SAN JOSE, Calif. Nvidia Corp. will become the first mainstream user of DDR II memory when it announces its NV30 PC graphics processor at Comdex Monday (Nov. 18). However, Intel Corp. is not expected to support the memory type for broader use in PC main memory until 2004.
"There's kind of a gap. That's why we are coming out with 400-MHz DDR-I," said Tom Quinn, vice president of marketing for Samsung Semiconductor Inc., which has DDR II parts available today.
Samsung believes the fast DDR-I parts will fill a hole between 333-MHz DDR-I that is moving into mainstream desktop PCs today and the expected shift to DDR-II.
Quinn said he expects DDR II will come to PC main memory in 2004 with 256- and 512-Mbit parts running at 400 and 533 MHz. Those chips will probably appear in 1-Gbyte modules, he said.
Meanwhile, Nvidia is expected to garner attention at Comdex when it shows the NV30 using the faster DDR-II memory type for graphics frame buffers. The debut could help the company polish its image following a prolonged delay of the graphics part. The delay gave an edge to Nvidia's competitor ATI Technologies Inc., which launched its competing Radeon 9700 graphics chip earlier this year.
Although the ATI part has been demonstrated running with DDR-II memory, sources said the DRAM was running in a DDR-I compatibility mode. The part was not designed for use with DDR-II, according to sources.
As for PC main memory, it's not clear whether Intel or Taiwanese chip set makers will put much support behind the 400-MHz DDR I. "We haven't decided at this point whether to support it or not," said an Intel spokesperson.
Sources said Intel might support dual-channel 400-MHz DDR-I in its Springdale chip set due in the second quarter of 2003. The Springdale chip set is also expected to be Intel's first to support the new Serial ATA disk drive interface.
The Intel spokesperson said the company will support dual-channel 333-MHz DDR-I memories in an upcoming Granite Bay chip set for workstations by the end of the year.
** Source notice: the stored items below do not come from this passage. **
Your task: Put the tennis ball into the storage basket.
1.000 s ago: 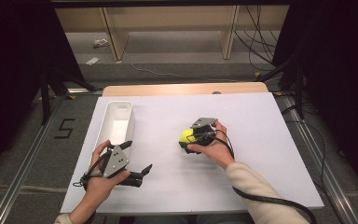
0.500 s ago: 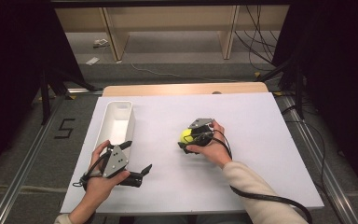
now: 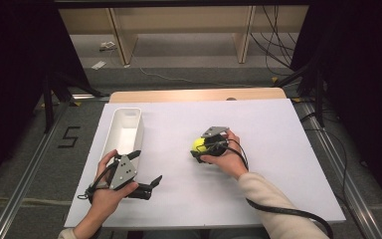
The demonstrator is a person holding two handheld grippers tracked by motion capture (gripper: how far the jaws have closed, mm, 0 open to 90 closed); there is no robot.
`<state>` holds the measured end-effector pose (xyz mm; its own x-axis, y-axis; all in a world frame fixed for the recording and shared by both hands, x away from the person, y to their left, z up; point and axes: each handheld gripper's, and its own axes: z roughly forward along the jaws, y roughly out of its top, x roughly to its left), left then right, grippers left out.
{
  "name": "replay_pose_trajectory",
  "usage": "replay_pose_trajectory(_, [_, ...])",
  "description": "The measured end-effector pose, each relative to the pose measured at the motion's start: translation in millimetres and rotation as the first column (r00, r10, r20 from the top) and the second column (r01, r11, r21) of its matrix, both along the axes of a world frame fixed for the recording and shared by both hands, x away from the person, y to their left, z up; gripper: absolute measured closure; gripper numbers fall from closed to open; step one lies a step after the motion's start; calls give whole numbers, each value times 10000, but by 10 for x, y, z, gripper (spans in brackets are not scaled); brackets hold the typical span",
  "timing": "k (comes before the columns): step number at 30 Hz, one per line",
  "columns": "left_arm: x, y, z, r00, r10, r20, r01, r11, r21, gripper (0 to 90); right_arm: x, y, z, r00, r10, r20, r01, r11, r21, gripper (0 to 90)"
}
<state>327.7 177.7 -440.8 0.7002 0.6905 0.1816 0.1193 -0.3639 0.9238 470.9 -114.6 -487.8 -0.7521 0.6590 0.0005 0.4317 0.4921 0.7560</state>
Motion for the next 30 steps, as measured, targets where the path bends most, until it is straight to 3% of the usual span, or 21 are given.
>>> replay_pose_trajectory(30, [-3,2,3,10000,9,24,-9,10000,-9,0,-39,-28,257,9988,-98,480,62,9972,744,268])
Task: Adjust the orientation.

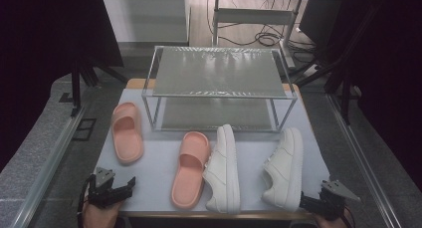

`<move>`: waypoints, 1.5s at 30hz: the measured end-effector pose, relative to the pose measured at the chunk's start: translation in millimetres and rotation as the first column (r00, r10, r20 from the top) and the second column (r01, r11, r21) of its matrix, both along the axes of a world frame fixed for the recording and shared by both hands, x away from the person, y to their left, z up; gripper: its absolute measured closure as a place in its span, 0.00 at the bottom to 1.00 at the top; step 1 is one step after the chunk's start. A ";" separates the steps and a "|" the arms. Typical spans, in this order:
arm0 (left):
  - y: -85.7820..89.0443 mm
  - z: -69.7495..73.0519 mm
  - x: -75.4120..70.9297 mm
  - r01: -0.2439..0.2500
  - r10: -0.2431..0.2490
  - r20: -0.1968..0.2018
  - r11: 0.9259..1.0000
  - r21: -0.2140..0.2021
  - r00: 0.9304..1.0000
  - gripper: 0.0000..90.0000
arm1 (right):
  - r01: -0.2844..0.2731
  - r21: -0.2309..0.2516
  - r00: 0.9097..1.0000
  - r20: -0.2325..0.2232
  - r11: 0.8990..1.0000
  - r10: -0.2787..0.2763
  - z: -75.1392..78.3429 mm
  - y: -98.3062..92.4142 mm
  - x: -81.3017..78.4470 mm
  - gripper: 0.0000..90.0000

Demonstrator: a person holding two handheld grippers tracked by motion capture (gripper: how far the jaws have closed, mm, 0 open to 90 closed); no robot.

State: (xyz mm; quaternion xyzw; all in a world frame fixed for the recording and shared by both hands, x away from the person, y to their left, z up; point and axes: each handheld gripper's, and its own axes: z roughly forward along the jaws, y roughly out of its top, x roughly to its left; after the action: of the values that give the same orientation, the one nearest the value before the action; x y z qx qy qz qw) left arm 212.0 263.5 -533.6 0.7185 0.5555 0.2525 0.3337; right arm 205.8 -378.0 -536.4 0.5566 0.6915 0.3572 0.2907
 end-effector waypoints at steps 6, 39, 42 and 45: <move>0.5 -0.6 -0.3 0.003 -0.003 0.005 1.000 -0.002 1.000 0.14 | 0.007 0.002 1.000 0.001 1.000 -0.007 -0.2 0.6 -0.2 0.00; 0.3 6.1 0.0 0.021 -0.021 -0.012 1.000 -0.022 1.000 0.20 | 0.013 0.009 1.000 0.020 1.000 -0.013 -2.2 1.1 -1.2 0.00; -1.2 10.5 -0.1 0.032 -0.032 -0.001 0.999 -0.028 0.999 0.21 | 0.013 0.009 1.000 0.022 1.000 -0.013 -2.4 1.1 -1.3 0.00; -3.8 15.8 1.3 0.048 -0.048 0.011 0.998 -0.035 0.999 0.22 | 0.014 0.010 1.000 0.024 1.000 -0.014 -2.5 1.1 -1.4 0.00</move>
State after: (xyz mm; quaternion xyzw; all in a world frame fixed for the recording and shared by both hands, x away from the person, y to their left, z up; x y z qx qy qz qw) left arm 213.3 259.7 -517.8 0.7243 0.5409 0.2379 0.3552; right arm 204.4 -376.9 -538.9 0.5586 0.6822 0.3651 0.2987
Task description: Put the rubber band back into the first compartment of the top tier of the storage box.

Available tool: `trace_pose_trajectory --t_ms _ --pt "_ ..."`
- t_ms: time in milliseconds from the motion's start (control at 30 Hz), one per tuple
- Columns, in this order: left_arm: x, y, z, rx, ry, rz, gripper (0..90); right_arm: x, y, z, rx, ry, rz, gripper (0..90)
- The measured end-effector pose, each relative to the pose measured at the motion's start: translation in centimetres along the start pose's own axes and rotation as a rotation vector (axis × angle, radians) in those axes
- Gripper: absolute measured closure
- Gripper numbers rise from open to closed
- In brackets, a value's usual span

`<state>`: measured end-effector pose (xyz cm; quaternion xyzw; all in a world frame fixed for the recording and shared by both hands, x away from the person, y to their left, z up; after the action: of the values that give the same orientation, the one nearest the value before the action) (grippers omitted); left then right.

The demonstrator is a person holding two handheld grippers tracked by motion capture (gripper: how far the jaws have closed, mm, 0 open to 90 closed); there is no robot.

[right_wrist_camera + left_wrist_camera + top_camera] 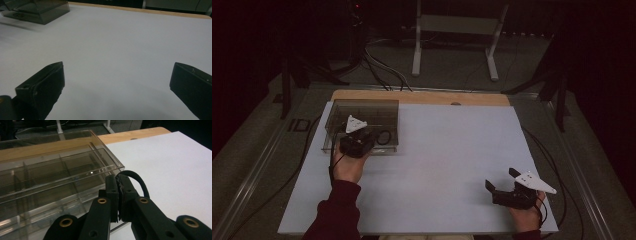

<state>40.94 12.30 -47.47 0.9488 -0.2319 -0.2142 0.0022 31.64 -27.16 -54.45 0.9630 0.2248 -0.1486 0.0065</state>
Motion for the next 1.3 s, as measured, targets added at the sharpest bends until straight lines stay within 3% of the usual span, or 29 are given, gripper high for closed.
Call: trace_pose_trajectory --t_ms 700,1300 --pt "-0.8 -3.0 0.1 -0.012 0.004 -0.049 89.0 0.0 0.0 0.0 0.0 0.004 -0.004 0.0" --pt "-2.4 -6.2 0.4 -0.03 0.005 -0.123 89.0 0.2 -0.1 0.0 -0.001 0.003 -0.012 0.0"
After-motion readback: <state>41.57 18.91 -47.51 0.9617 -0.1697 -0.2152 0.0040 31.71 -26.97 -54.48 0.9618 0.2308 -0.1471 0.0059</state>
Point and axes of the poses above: each handheld gripper's, and its own axes: x roughly forward along the jaws, z roughly out of its underside, y roughly to its right, the point moved 10 cm from there along x, roughly forward along the jaws, and after that the axes turned 9 degrees about y, right-handed, at the moved point
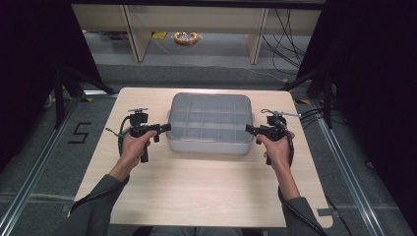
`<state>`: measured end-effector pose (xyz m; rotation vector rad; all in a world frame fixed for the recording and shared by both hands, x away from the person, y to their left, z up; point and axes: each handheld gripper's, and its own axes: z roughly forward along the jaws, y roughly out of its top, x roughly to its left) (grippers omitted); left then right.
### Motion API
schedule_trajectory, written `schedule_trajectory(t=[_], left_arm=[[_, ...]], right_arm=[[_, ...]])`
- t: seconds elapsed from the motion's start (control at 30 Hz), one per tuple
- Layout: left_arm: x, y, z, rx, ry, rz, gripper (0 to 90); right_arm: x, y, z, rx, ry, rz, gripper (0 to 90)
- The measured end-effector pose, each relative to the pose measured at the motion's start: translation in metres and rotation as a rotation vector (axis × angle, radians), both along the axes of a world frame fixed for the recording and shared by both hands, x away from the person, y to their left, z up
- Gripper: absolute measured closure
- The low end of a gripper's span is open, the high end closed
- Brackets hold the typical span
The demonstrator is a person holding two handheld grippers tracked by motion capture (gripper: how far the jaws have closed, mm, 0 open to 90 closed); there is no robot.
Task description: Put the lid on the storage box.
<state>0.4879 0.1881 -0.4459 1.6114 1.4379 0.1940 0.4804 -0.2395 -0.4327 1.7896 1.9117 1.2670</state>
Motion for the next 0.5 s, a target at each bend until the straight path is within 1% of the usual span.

Signal timing for the 400-MHz DDR-I spec is tight, which could cause PC makers difficulty supporting a broad range of memory modules that could emerge. Thus, both Intel and Taiwan chip set makers might provide 400-MHz DDR I support in their chip sets next year without marketing them aggressively.
Separately, Quinn said Samsung is developing a new DRAM technology aimed at graphics processors. Code-named GF1000, the DRAM is capable of data transfers at 2 to 4 Gbits/second and running at 1.8 volts. It is not expected to be commercially available until late 2003.